Rang 1, 17 points, et chaque résultat jusqu'ici réduit à une seule ligne. La seconde moitié de saison commence avec le même effectif et d'autres attentes.
« Les supporters ont le droit d'être en colère. Moi aussi. On va rectifier ça. » 0‑1, un entraîneur qui dit ce qu'il faut dire, et un vestiaire qui en a entendu une autre version.
Les os se ressoudent. C'est la seule chose clémente dans cette blessure et la raison pour laquelle le Mattersburg en parlera plus ouvertement que d'un genou. Il reviendra, et à peu près quand ils le disent.
Noté 7.77 à 21 ans, dans une équipe qui ne fait aucune concession à l'âge. Il n'en avait pas besoin, et il avait l'air de l'homme le moins nerveux du terrain.
Yorbe Vertessen et un coéquipier se sont dit cette semaine des choses qu'il faudra plus d'une semaine pour effacer. Il ne s'agissait pas de football, et les deux jouent samedi.

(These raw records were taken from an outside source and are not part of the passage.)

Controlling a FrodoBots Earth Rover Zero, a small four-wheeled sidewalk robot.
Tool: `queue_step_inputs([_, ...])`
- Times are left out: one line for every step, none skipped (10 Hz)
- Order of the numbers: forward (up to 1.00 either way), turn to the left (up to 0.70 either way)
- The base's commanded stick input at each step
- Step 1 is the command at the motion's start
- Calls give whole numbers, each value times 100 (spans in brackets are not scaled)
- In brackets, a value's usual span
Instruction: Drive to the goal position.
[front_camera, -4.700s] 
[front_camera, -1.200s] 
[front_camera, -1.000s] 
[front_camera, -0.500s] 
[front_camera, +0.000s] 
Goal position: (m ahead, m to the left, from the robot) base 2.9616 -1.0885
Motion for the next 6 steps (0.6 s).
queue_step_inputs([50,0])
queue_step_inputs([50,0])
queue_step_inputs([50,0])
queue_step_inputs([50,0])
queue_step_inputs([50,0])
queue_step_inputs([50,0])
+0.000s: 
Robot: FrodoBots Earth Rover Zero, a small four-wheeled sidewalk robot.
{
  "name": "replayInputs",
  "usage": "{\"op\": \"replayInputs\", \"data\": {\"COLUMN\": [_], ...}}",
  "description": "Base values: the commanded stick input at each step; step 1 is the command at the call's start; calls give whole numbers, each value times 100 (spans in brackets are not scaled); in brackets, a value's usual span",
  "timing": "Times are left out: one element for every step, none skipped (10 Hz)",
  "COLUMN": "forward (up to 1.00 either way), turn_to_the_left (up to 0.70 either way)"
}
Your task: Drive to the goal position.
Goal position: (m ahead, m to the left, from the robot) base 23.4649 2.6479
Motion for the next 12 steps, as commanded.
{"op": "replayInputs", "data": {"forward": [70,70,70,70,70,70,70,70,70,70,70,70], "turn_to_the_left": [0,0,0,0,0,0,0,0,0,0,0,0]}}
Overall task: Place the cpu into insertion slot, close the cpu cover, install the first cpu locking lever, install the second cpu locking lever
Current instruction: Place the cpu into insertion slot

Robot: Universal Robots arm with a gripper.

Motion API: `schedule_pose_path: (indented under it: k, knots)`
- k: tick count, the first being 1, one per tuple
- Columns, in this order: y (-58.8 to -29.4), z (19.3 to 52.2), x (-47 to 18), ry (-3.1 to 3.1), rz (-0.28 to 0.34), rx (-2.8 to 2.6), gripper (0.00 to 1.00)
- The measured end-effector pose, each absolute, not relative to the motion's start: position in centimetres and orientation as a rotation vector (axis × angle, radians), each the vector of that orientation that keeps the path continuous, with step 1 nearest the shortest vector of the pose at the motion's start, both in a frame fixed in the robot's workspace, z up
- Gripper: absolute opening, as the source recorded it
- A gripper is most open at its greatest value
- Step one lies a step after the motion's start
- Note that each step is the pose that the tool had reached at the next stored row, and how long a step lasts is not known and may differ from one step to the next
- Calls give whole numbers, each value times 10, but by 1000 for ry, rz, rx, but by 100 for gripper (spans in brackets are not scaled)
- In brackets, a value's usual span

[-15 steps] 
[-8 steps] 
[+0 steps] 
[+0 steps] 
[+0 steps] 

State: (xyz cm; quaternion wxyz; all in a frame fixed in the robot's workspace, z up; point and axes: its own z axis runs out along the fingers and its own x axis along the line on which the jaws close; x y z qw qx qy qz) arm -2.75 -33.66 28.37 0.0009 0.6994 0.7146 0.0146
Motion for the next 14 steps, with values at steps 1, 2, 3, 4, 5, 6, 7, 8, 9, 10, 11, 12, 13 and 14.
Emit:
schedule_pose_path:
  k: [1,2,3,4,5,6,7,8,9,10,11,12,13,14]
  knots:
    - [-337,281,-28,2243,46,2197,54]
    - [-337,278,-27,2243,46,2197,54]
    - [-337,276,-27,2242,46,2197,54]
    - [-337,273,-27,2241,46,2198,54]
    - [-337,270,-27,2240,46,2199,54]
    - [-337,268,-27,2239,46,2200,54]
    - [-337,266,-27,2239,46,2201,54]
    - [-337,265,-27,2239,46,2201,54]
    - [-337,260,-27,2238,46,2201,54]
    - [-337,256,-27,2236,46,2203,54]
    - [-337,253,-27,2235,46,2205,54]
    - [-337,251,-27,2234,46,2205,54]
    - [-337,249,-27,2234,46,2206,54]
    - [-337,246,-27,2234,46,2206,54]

Quelqu'un a dit tout haut ce que plusieurs pensaient de la façon dont un autre s'entraîne, et Newertton était au milieu. La seule dispute de vestiaire qui porte vraiment sur le football.
Mattersburg a demandé et Bodo/Glimt a dit non sans discuter de montant. C'est la réponse la moins ambiguë du football, et celle que les clubs reviennent le plus souvent tester.
« Je titularise des joueurs qui font le travail. Tout le travail. » Aucun nom n’a été prononcé ; toutes les caméras se sont quand même tournées vers Marko Trimmel, et l’entraîneur a laissé faire.
Brutal, sans ambiguïté et, malgré l'horreur de l'instant, généralement moins déterminant pour une carrière que le ligament que tout le monde redoute davantage. 43 jours, un calendrier net et une date de retour sur laquelle on peut réellement planifier.
Markus Schlager était au centre, et lorsqu'on les a séparés, trois ou quatre autres étaient impliqués. Un centre d'entraînement est un lieu étroit, et les longues saisons le rétrécissent.
Effectif17/08/2026
Des mots à l'entraînement du Mattersburg sur qui travaille vraiment
Quelqu'un a dit tout haut ce que plusieurs pensaient. Gernot Prass en est au centre, et le groupe va découvrir si le niveau d'exigence monte ou si les deux cessent simplement de se parler.
Une victoire 1‑0 contre Austria Wien, arrachée plus qu'offerte, et le genre d'après-midi qui renvoie tout le monde à la maison en parlant de la semaine prochaine plutôt que de celle-ci.
Notes des joueurs17/08/2026
Markus Schlager n'a pas vécu le même après-midi que les autres
8.36. Il y a des performances qu'un supporter décrit à quelqu'un qui n'était pas là sans parvenir à les rendre ; celle-ci en était une, et le chiffre n'aide pas davantage.